If left unmanaged, your data can become overwhelming, making it difficult to procure information you need when you need it. While software is designed to address archiving, e-discovery, compliance, etc., the overarching goal is most always the same: to make managing and maintaining data a feasible task. Below, you’ll see two types of data you’re accustomed to working with, paying close attention to the differences between structured and unstructured data.

    What is structured data?
    Before getting into unstructured data, you need to have an understanding for its structured counterpart. Structured data is information, usually text files, displayed in titled columns and rows, which can easily be ordered and processed by data mining tools. This could be visualized as a perfectly organized filing cabinet where everything is identified, labeled and easy to access. Most organizations are likely to be familiar with this form of data and are already using it effectively, so let’s move on to the hotter question.

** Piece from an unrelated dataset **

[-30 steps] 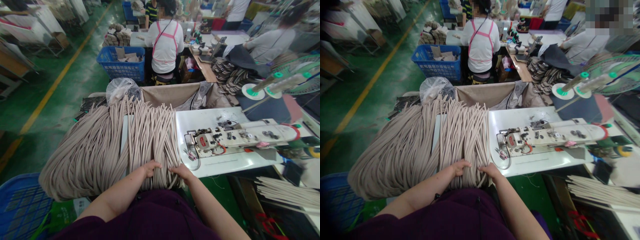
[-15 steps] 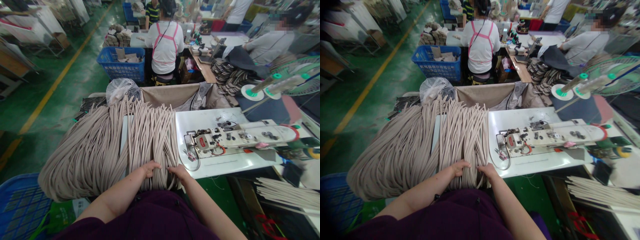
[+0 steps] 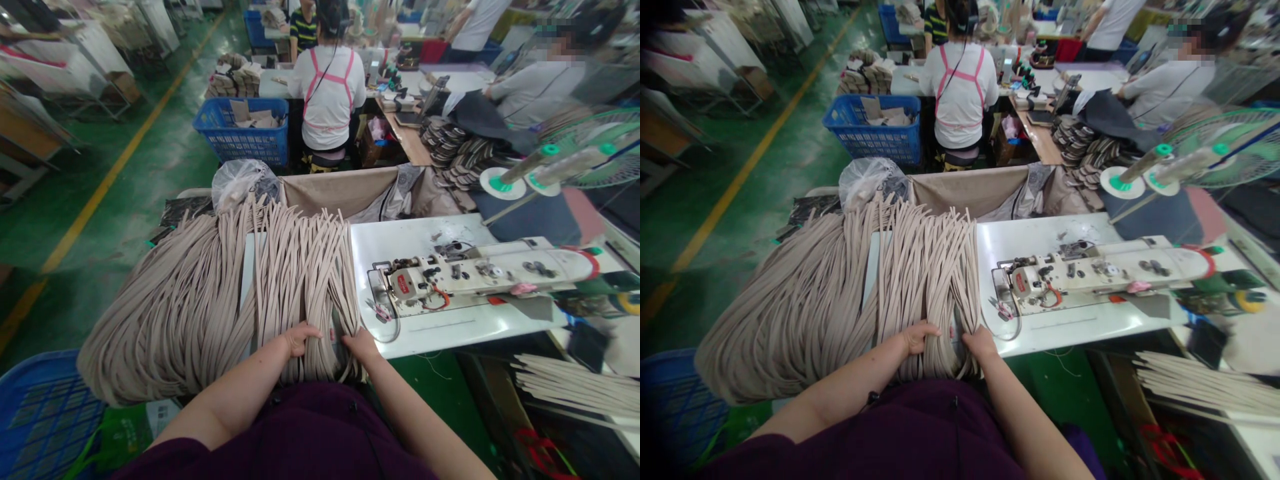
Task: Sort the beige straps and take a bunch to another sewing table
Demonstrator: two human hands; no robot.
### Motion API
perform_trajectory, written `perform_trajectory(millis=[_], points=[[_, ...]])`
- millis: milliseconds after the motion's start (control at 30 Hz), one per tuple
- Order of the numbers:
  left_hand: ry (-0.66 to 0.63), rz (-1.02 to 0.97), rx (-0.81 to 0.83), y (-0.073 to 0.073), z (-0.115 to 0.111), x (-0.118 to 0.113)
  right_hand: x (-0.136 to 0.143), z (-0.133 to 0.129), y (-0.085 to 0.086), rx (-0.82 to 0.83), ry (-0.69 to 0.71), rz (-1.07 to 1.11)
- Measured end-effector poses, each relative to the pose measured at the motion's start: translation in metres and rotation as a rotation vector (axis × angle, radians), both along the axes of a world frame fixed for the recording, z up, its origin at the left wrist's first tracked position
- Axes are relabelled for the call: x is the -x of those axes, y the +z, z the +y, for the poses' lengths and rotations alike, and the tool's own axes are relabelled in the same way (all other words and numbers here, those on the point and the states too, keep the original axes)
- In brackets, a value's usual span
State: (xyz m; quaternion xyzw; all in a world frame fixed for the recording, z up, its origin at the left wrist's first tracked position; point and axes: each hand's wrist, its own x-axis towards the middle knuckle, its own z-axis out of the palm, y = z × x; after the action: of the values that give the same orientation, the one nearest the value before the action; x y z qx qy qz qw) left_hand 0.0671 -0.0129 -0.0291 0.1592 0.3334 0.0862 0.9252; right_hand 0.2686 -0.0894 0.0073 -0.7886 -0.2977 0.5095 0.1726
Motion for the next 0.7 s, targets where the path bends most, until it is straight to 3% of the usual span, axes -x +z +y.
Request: perform_trajectory(millis=[233, 700], points=[[-0.006, -0.006, -0.006, -0.001, 0.0, 0.001, 0.016, -0.004, 0.002, -0.002, 0.171, -0.368], [-0.001, 0.007, 0.013, -0.005, -0.001, 0.001, 0.001, -0.008, 0.013, -0.158, 0.167, -0.449]])
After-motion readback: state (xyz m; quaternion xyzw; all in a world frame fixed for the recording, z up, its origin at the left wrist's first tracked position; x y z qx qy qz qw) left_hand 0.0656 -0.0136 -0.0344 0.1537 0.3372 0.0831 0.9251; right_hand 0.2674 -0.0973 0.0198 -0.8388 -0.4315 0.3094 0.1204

    What is unstructured data?
    Believe it or not, your database of structured information doesn’t even contain half of the information available for your use. Seth Grimes, a leading industry analyst on the confluence of structured and unstructured data sources, published an article that stated, “80% of business-relevant information originates in unstructured form, primarily text.”

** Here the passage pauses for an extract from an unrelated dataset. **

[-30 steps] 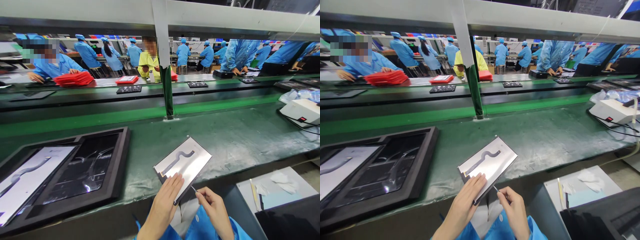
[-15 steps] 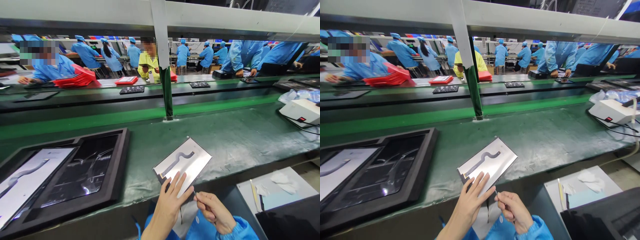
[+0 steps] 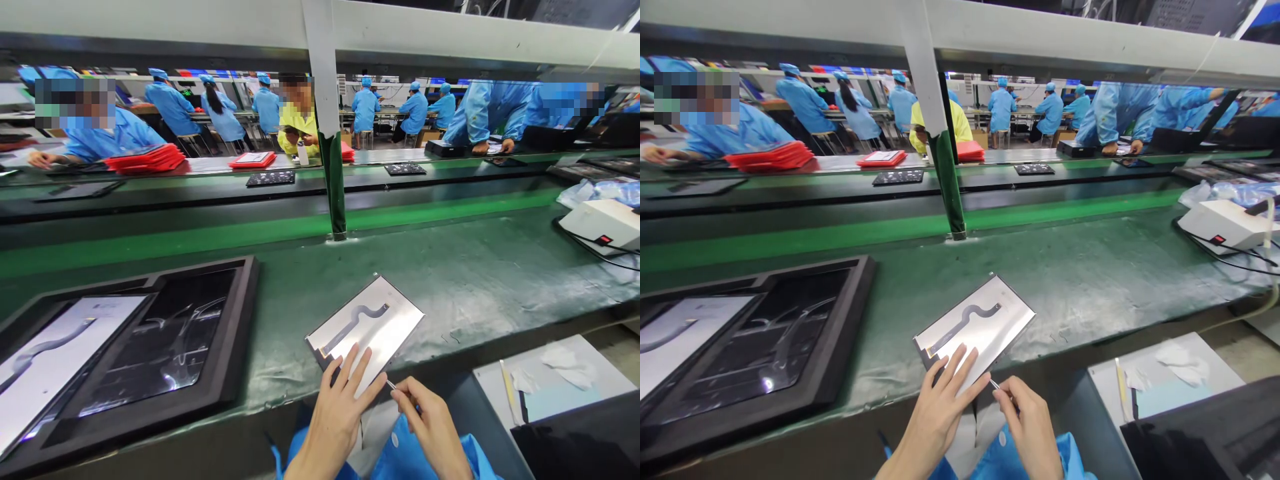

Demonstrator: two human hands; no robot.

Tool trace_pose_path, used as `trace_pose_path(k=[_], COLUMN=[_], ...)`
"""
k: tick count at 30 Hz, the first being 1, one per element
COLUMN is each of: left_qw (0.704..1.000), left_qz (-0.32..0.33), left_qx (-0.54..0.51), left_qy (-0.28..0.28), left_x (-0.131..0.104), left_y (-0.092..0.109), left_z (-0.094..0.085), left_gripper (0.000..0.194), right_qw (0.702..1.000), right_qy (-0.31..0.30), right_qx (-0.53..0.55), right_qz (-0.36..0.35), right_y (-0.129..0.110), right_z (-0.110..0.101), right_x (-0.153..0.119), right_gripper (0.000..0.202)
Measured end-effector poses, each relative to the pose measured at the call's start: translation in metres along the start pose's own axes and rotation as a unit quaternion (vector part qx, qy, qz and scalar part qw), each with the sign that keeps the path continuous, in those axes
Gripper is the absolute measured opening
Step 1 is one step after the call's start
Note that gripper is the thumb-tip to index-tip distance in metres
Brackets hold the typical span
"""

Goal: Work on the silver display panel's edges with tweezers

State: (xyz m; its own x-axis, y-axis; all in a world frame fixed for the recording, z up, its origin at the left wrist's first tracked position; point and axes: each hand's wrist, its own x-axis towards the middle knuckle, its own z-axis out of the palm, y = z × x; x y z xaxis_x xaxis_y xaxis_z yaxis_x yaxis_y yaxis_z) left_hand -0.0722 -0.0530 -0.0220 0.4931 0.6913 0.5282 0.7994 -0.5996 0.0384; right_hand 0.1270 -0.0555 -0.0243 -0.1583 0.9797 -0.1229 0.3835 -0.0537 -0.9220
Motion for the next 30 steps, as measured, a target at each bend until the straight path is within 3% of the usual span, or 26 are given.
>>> trace_pose_path(k=[6,12,15,21,27,30], left_qw=[1.000,1.000,1.000,1.000,0.998,0.997], left_qz=[-0.008,-0.004,-0.003,-0.018,-0.016,-0.022], left_qx=[0.010,0.023,0.021,-0.008,-0.041,-0.066], left_qy=[-0.014,-0.020,-0.013,-0.014,-0.041,-0.042], left_x=[0.002,0.002,0.002,0.000,-0.001,-0.005], left_y=[0.002,0.001,0.001,0.001,-0.004,-0.008], left_z=[0.000,0.001,0.001,0.001,0.002,0.002], left_gripper=[0.070,0.067,0.067,0.074,0.088,0.098], right_qw=[0.994,0.955,0.954,0.978,0.980,0.983], right_qy=[-0.038,-0.133,-0.140,-0.114,-0.119,-0.116], right_qx=[0.082,0.225,0.223,0.166,0.122,0.119], right_qz=[0.055,0.142,0.144,0.055,0.101,0.081], right_y=[0.001,0.001,0.000,0.002,0.000,0.000], right_z=[-0.001,-0.004,-0.002,-0.001,-0.008,-0.008], right_x=[0.007,0.019,0.019,0.015,0.016,0.017], right_gripper=[0.050,0.065,0.065,0.052,0.058,0.061])
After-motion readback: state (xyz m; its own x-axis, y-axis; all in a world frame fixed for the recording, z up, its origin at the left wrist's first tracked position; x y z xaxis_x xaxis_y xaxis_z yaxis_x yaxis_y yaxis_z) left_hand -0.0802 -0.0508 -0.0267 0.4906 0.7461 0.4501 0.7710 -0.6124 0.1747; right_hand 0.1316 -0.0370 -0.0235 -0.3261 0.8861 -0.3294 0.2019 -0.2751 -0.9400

    80% of business-relevant information originates in unstructured form, primarily text.

    Unstructured data, usually binary data that is proprietary, has no identifiable internal structure. It can be visualized as a "level five" hoarder’s living room; it’s a massive, unorganized conglomerate of various objects that are worthless until identified and stored in an organized fashion. Once this organizational process has taken place, the items can be searched through and categorized (to an extent) for obtaining insights. While data mining tools might not be equipped to parse information in email messages (however organized it may be), you may have very good reason to collect and categorize data from this source. This illustrates the importance and plausible breadth of unstructured data.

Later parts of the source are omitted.